Task requirements
Set the data down again, exactly as it reads, but without the pictures.

Information provided
--*--

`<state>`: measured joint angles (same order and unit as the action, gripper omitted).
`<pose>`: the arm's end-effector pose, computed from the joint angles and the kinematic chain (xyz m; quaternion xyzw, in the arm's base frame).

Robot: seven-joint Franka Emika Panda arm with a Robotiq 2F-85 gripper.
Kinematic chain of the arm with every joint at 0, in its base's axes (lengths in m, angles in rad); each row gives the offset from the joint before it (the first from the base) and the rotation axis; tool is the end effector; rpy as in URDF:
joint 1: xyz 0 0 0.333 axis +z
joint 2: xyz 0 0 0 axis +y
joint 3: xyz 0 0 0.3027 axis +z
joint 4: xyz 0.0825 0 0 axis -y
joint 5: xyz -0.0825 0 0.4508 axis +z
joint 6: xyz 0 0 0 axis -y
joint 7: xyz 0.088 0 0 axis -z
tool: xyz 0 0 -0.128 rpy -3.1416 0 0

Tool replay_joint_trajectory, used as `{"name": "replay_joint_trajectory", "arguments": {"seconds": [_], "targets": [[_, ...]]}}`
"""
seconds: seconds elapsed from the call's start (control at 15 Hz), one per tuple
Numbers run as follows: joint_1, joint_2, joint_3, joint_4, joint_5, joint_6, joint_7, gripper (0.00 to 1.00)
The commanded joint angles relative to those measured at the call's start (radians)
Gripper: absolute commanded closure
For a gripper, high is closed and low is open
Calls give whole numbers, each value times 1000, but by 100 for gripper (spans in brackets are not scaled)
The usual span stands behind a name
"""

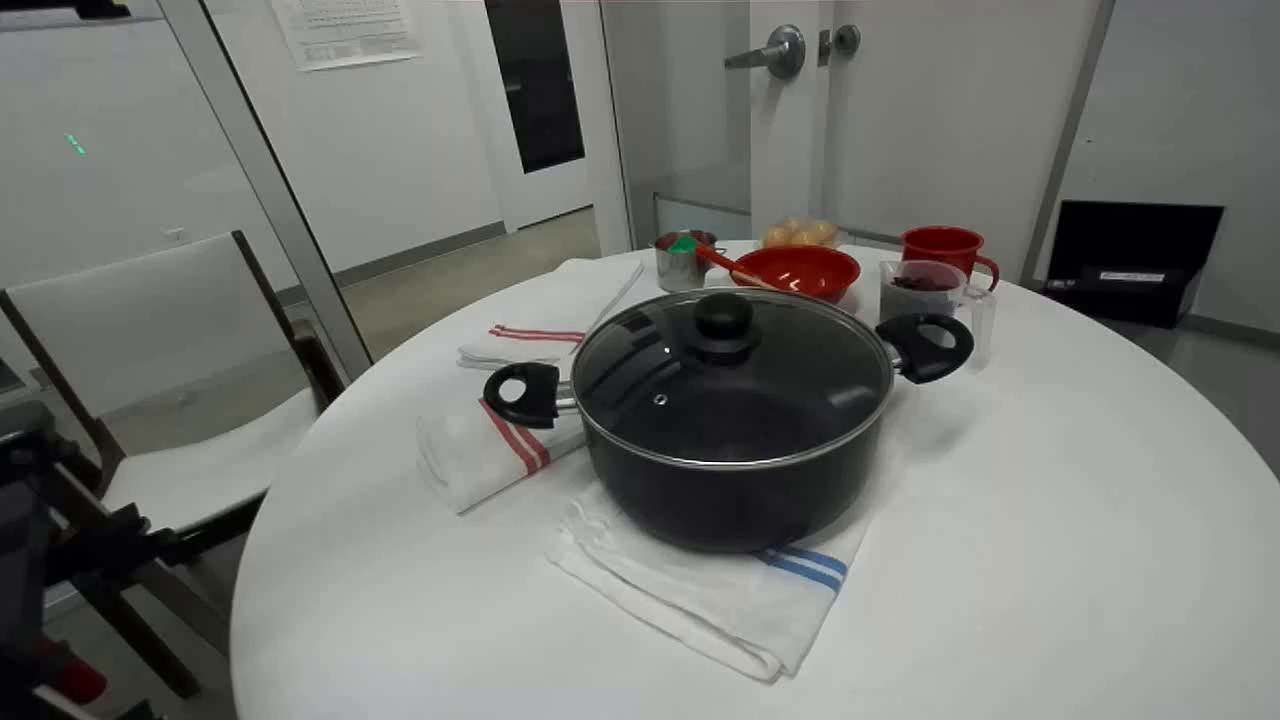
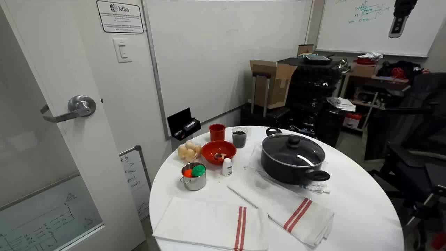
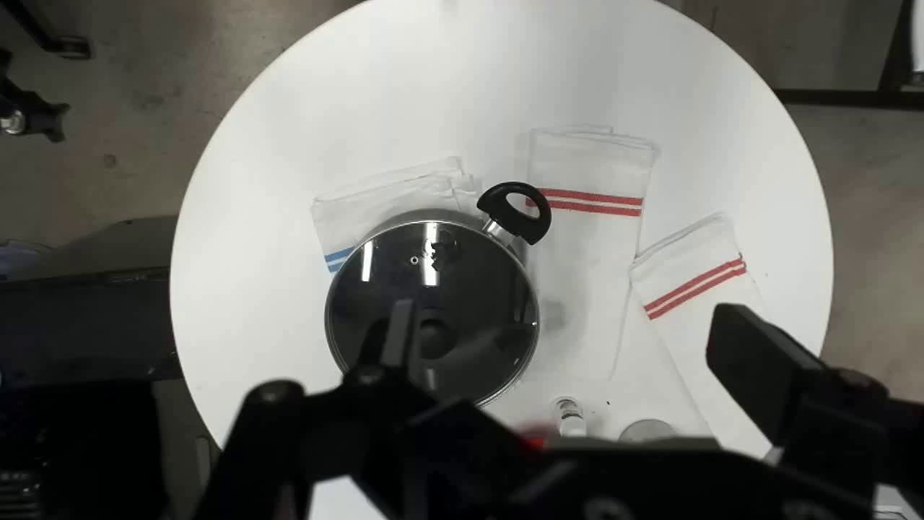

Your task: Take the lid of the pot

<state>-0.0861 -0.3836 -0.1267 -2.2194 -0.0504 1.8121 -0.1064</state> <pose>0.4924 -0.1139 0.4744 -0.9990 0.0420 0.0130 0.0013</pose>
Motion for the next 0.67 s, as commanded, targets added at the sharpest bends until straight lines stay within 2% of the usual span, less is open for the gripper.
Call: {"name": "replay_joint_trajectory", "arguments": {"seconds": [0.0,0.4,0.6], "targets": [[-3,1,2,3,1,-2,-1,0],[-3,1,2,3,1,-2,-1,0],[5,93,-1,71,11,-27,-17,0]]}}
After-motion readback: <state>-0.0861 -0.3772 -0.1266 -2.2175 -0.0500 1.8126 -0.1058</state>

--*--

Task answer
`<state>`: measured joint angles (same order and unit as the action, gripper omitted).
`<pose>`: the arm's end-effector pose, computed from the joint angles and the kinematic chain (xyz m; quaternion xyzw, in the arm's base frame).

Robot: seven-joint Franka Emika Panda arm with a Robotiq 2F-85 gripper.
Kinematic chain of the arm with every joint at 0, in its base's axes (lengths in m, angles in rad); each row gives the offset from the joint before it (the first from the base) and the rotation axis; tool is the end effector; rpy as in URDF:
joint 1: xyz 0 0 0.333 axis +z
joint 2: xyz 0 0 0 axis +y
joint 3: xyz 0 0 0.3027 axis +z
joint 4: xyz 0.0825 0 0 axis -y
joint 5: xyz -0.0825 0 0.4508 axis +z
joint 6: xyz 0 0 0 axis -y
joint 7: xyz 0.088 0 0 axis -z
tool: xyz 0 0 -0.128 rpy -3.1416 0 0

Tool replay_joint_trajectory, used as `{"name": "replay_joint_trajectory", "arguments": {"seconds": [_], "targets": [[_, ...]]}}`
"""
seconds: seconds elapsed from the call's start (control at 15 Hz), one per tuple
Numbers run as follows: joint_1, joint_2, joint_3, joint_4, joint_5, joint_6, joint_7, gripper (0.00 to 1.00)
The commanded joint angles relative to those measured at the call's start (radians)
Gripper: absolute commanded closure
For a gripper, high is closed and low is open
Calls give whole numbers, each value times 1000, but by 100 for gripper (spans in brackets are not scaled)
The usual span stands behind a name
"""


Your task: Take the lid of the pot

<state>-0.0861 -0.3836 -0.1267 -2.2194 -0.0504 1.8121 -0.1064</state> <pose>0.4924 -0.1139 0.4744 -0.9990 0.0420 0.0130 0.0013</pose>
Motion for the next 0.67 s, as commanded, targets added at the sharpest bends until straight lines stay within 2% of the usual span, less is open for the gripper.
Call: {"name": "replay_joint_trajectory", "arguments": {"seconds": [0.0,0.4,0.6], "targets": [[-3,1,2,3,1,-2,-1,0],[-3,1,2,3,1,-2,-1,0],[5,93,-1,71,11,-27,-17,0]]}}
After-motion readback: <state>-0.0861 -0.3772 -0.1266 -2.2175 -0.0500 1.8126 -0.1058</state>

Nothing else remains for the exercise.